The OECD added: “Paragraph 33.1 of the Commentary on Article 5 of the 2014 OECD Model provides that the requirement that an agent must ‘habitually’ exercise an authority to conclude contracts means that the presence which an enterprise maintains in a country should be more than merely transitory if the enterprise is to be regarded as maintaining a PE, and thus a taxable presence, in that state. Similarly, paragraph 98 of the 2017 OECD Commentary on Article 5 explains that the presence which an enterprise maintains in a country should be more than merely transitory if the enterprise is to be regarded as maintaining a PE in that state under Article 5(5).12.”
“A different approach may be appropriate, however, if the employee was habitually concluding contracts on behalf of enterprise in his or her home country before the COVID-19 crisis,” the OECD said.
Construction site PEs
On construction site PEs, the OECD has said: “It appears that many activities on construction sites are being temporarily interrupted by the COVID-19 crisis. The duration of such an interruption of activities should however be included in determining the life of a site and therefore will affect the determination [of] whether a construction site constitutes a PE.”
“In general, a construction site will constitute a PE if it lasts more than 12 months under the OECD Model or more than six months under the UN Model. Paragraph 55 of the Commentary on Article 5(3) of the OECD Model explains that a site should not be regarded as ceasing to exist when work is temporarily discontinued (temporary interruptions should be included in determining the duration of a site). Examples of temporary interruptions given in the Commentary are a shortage of material or labour difficulties.”
Place of Effective Management concerns
The guidance acknowledges that some businesses may be concerned about a potential change in the “place of effective management” of their company as a result of a relocation, or inability to travel, of chief executive officers or other senior executives — the concern being that such a change may change the company’s residence under relevant domestic laws and affect the country where a company is regarded as a resident for tax treaty purposes.
The guidance advises that: “It is unlikely that the COVID-19 situation will create any changes to an entity’s residence status under a tax treaty. A temporary change in location of the chief executive officers and other senior executives is an extraordinary and temporary situation due to the COVID-19 crisis and such change of location should not trigger a change in residency, especially once the tiebreaker rule contained in tax treaties is applied.”
Again, Ireland has acted promptly in issuing guidance to disregard the presence of an individual in Ireland – and where relevant, in another jurisdiction – for a company in relation to which the individual is a director, if such presence is shown to result from travel restrictions related to COVID–19.

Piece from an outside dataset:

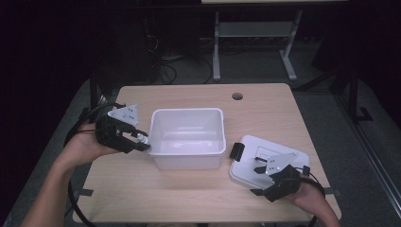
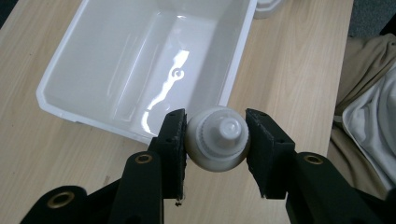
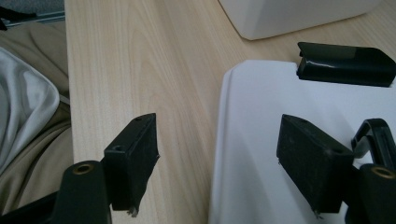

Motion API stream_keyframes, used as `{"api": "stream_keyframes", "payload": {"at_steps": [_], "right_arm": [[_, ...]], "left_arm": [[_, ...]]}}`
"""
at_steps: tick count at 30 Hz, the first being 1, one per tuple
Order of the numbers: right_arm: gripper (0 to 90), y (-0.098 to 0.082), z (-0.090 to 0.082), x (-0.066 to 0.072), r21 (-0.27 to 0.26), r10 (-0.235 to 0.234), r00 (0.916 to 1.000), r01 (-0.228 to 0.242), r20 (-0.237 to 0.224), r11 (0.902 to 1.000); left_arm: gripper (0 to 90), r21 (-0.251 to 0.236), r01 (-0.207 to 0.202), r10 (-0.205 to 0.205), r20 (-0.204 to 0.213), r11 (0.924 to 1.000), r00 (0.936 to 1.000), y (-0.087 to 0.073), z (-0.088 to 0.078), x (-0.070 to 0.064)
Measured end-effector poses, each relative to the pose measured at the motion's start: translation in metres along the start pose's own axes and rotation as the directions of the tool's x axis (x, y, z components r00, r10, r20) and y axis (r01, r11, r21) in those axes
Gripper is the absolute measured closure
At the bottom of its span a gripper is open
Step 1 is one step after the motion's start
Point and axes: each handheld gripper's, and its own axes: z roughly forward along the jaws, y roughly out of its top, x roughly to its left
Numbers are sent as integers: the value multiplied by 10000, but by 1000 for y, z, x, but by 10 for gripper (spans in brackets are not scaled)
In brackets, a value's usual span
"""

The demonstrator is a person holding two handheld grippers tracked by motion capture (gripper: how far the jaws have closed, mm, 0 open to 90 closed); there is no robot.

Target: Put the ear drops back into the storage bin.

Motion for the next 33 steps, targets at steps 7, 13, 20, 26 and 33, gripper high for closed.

The OECD advises national policymakers that “all relevant facts and circumstances should be examined to determine the ‘usual’ and ‘ordinary’ place of effective management, and not only those that pertain to an exceptional and temporary period such as the COVID-19 crisis.”
Concerns related to a change to the residence status of individuals
The guidance concludes by addressing concerns regarding a potential change to the tax residence status of an individual due to spending time in another territory as a result of being stranded there. The guidance sets out in detail potential examples and concludes in both notable cases that provisions within tax treaties should protect individual taxpayers from adverse tax outcomes. The guidance on this matter is set out in paragraphs 28 through 36 in the guidance and highlights national guidance already released by the UK and Australia in this area.